Adiós entusiasmo

Crítica de Guillermo Colantonio - CineramaPlus+

“Hubo un tiempo en que yo pensaba mucho en los axolotl. Iba a verlos al acuario del Jardín des Plantes y me quedaba horas mirándolos, observando su inmovilidad, sus oscuros movimientos. Ahora soy un axolotl.” Así comienza uno de los cuentos más conocidos de Julio Cortázar, cuyo desarrollo hace estallar la demarcación entre lo literal y lo metafórico. Podría pensarse este procedimiento en la relación que establecen palabras e imágenes en el enrarecido mundo familiar que propone Vladimir Durán en Adiós entusiasmo, dentro de una casa donde un grupo de personajes permanece en medio de ritos y juegos mientras la madre se encuentra encerrada en un ambiente contiguo y solo escuchamos su voz de vez en cuando, aunque sentimos la presencia de manera constante. La hermana (Verónica Llinás) le dirá en algún pasaje que “siempre fue una madre ausente” y uno nunca terminará de entender cómo hay que interpretar esa sentencia. De esto se trata, de poner en crisis la relación entre palabra e imagen.
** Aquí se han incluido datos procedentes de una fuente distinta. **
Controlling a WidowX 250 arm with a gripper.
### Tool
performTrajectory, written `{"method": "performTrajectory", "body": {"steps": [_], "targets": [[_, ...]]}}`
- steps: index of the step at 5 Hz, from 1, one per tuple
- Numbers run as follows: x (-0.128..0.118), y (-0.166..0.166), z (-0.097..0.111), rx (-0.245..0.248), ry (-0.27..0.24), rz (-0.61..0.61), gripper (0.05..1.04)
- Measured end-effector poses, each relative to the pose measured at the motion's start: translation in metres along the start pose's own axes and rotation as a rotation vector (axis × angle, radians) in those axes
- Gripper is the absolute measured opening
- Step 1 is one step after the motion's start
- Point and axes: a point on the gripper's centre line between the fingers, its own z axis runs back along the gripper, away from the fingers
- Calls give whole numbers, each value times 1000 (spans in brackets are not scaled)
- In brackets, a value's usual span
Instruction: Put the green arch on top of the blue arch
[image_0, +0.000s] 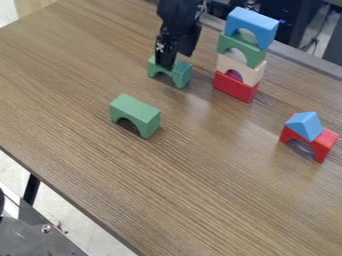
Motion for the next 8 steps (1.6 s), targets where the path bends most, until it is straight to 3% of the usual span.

Pero también el funcionamiento del habla. La alternancia entre el lenguaje escrito y el coloquial subvierte el dispositivo oral. Por eso el comienzo. Se escucha: “¿Vos sabés qué es la materia oscura?” pregunta Axelito, el pequeño del hogar, mientras un fundido en negro se mantiene unos cuantos segundos y allí queda establecido el pacto con el espectador: la aceptación de un universo cerrado, cotidiano, donde se retuercen progresivamente los resortes de la verosimilitud en torno a lo que oímos (erosionando el lenguaje mismo) y lo que vemos (un formato panorámico exagerado con angulaciones varias, planos cercanos, desencuadres y variaciones focales). De modo tal que si en medio de ese cuadro familiar camina un tigre con naturalidad (como en Bestiario del mismo Cortázar) o un niño teje maniobras siniestras (como en varios relatos de Silvina Ocampo), nada debe sorprendernos. En todo caso, podemos recurrir a un tubo de oxígeno para salvarnos de la asfixia claustrofóbica de esta familia.

Pero más allá de las referencias que uno pueda establecer, hay un sólido trabajo de cámara y de montaje tendiente a descentrar permanentemente los hechos, a construir un rompecabezas cuyas piezas nunca van a encajar del todo. Y fundamentalmente a mantener la intriga a partir de personajes poco entusiastas (una maniobra que refuerza un particular sentido del humor como una atmósfera de extrañamiento) y de una madre fuera de campo a la que escuchamos demandar, protestar y pedir para que la saquen. Su voz parece sumergirnos en una especie de Psicosis vernácula. Nunca sabremos por qué está ahí, como jamás podremos determinar la naturaleza del núcleo familiar. Solo algunos indicios diseminados nos harán caer en las trampas de la interpretación forzada. El afuera apenas se cuela en algunos planos aislados, y así el interior mismo deviene en una opresión constante, siempre a punto de estallar y poniendo una barrera con el espectador en tanto y en cuanto es muy difícil tener empatía con los personajes.

Lo saludable de la propuesta es la forma en que solapadamente Durán traza el dibujo de la disfuncionalidad familiar desde una estética que remite al absurdo y al escamoteo de emociones, sin escandalizar. Esto supone un riesgo, el de la frialdad y la indiferencia, sin embargo, quienes estén dispuestos a perderse en esta tierra de incertidumbres y de extrañas costumbres, disfrutarán de la belleza de lo indeterminado.